Larry McGhee v. State of Indiana, No. 48A02-0804-CR-345: a Madison County case where an investigating police officer told Larry McGhee that sexual encounters with adult relatives are not against the law, and McGhee then confessed to one. That confession was admitted at trial and he was convicted of incest. The Indiana Court of Appeals reversed in McGhee v. State, 899 N.E.2d 35 (Ind. Ct. App. 2008), and justices are determining whether to accept transfer.

Babes Showclub v. Patrick Lair, No. 49S05-0905-CV-214: a Marion County case involving an Indianapolis police officer who was responding to a complaint at Babes Showclub and was injured by an underage patron. The trial court denied the showclub's motion to dismiss the officer's general negligence, negligent security, and common law dram shop claims. But the Court of Appeals reversed earlier this year, holding that the Fireman's Rule barred the officer's claims.

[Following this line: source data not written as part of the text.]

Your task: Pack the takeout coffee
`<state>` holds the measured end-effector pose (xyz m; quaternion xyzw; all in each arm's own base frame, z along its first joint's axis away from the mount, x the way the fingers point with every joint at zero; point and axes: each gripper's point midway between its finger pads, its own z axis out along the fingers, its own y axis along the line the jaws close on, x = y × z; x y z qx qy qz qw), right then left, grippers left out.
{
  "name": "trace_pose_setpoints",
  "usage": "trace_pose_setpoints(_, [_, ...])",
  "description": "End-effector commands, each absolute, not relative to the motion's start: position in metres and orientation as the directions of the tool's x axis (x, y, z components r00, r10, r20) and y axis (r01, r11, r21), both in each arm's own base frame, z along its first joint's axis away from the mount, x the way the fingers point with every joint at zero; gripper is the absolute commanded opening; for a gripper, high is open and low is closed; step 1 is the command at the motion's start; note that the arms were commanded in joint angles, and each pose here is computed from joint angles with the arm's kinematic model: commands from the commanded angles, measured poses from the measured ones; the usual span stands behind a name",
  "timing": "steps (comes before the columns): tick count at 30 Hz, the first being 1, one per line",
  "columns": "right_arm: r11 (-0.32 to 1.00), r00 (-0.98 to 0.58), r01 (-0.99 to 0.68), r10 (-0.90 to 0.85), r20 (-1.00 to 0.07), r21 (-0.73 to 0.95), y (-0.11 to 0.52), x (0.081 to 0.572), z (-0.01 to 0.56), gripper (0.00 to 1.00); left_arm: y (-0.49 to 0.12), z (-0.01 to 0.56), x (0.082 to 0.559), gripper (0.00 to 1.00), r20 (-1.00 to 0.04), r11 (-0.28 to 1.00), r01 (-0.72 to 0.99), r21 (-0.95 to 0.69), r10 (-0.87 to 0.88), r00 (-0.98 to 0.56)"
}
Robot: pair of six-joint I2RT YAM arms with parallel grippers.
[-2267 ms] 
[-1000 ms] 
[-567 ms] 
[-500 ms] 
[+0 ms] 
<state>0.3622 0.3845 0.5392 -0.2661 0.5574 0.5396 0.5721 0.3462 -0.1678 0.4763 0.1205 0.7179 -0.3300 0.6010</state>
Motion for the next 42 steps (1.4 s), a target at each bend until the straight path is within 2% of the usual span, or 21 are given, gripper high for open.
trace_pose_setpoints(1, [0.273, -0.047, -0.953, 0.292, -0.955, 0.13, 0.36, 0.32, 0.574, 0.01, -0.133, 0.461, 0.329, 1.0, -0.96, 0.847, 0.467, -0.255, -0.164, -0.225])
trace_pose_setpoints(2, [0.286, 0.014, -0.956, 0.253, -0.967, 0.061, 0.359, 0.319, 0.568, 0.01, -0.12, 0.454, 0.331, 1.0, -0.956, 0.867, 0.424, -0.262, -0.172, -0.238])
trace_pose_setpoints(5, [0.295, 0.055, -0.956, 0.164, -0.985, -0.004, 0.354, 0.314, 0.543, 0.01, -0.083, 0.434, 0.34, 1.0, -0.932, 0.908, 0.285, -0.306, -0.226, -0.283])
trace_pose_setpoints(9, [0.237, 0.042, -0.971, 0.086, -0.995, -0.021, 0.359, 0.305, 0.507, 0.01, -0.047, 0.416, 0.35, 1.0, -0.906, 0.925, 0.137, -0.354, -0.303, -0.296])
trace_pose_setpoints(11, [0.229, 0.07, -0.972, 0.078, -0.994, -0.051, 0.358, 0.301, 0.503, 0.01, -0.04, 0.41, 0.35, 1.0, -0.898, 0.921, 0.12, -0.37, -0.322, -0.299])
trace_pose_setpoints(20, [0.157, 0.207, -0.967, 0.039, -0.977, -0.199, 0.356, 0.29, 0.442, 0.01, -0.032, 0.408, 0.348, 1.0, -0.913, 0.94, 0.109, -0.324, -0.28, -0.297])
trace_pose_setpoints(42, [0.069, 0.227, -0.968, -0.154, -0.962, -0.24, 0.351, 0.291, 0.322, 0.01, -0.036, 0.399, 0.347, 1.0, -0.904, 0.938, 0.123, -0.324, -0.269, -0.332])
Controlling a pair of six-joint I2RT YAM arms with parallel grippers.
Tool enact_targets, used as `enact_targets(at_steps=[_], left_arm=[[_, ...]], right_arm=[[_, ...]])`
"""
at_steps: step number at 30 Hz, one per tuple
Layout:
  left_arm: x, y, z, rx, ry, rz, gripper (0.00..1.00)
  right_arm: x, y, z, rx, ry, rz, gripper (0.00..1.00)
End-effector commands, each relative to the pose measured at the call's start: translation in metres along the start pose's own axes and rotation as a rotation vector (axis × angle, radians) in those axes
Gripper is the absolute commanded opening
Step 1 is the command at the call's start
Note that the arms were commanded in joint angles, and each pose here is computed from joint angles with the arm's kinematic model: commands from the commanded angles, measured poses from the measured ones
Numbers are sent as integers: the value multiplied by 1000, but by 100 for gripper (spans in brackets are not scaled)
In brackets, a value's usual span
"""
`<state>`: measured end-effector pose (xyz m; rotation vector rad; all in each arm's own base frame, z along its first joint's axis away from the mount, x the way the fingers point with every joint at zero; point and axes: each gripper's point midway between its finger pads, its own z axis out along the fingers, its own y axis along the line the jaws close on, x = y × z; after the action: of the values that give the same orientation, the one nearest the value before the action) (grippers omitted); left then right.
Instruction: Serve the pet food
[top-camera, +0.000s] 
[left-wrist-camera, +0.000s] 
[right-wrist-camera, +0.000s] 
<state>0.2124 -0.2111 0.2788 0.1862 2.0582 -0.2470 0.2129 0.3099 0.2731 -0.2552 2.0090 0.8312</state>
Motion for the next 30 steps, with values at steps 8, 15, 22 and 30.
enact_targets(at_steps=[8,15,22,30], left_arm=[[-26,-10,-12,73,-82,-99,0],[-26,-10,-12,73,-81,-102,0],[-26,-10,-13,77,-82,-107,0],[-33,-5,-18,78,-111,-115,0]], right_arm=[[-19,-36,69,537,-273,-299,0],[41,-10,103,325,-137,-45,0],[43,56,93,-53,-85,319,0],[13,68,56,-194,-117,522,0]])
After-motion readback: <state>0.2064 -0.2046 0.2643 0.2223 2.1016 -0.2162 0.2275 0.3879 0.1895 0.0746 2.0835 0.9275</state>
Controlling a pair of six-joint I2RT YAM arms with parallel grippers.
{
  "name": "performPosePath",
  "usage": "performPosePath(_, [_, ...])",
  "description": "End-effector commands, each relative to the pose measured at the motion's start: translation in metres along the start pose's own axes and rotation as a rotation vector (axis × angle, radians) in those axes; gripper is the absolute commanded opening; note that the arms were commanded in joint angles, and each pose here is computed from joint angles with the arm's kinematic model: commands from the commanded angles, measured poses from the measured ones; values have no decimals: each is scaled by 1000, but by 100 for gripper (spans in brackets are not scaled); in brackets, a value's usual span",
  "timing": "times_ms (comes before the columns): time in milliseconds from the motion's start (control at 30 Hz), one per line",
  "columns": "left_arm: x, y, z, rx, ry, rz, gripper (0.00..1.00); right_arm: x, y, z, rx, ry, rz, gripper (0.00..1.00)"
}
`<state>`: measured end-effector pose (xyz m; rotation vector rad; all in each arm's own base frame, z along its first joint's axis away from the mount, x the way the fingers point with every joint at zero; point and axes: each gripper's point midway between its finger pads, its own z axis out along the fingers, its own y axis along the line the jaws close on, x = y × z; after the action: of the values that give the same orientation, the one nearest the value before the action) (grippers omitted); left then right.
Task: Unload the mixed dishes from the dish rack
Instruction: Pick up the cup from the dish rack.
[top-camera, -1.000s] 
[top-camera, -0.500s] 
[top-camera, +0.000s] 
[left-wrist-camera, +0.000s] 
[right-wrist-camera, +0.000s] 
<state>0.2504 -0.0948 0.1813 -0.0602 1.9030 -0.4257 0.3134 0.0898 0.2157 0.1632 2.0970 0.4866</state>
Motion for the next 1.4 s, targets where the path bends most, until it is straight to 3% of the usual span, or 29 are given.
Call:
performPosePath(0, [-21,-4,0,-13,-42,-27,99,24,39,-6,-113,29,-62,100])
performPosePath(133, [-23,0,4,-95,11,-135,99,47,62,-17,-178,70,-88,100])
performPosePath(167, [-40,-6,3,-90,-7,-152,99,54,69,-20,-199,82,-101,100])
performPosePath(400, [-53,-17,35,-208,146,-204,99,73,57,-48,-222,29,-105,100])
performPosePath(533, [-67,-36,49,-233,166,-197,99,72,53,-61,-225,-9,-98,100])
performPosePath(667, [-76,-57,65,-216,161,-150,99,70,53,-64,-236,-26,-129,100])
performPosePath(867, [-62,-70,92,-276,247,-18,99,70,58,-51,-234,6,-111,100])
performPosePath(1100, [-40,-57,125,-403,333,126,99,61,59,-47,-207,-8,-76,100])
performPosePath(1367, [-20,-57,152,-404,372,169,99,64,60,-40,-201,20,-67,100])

Indiana Family & Social Services Administration v. Alice Meyer, No. 69S01-0905-CV-233: a Ripley County case where the Alice Meyer Trust petitioned for judicial review of a decision by the FSSA. After the trust failed to transmit the agency record by an extended deadline set by the Ripley Circuit Court, the FSSA moved to dismiss the petition. The court denied that motion, granted the trust's motion to file a belated record, and ruled on the petition for review. The FSSA appealed that dismissal motion denial, and the Court of Appeals earlier this year issued a split decision in Indiana Fam. & Soc. Serv. Admin. v. Meyer, 900 N.E.2d 74 (Ind. Ct. App. 2009), where one judge affirmed, the second only concurred in result, while the third judge dissented.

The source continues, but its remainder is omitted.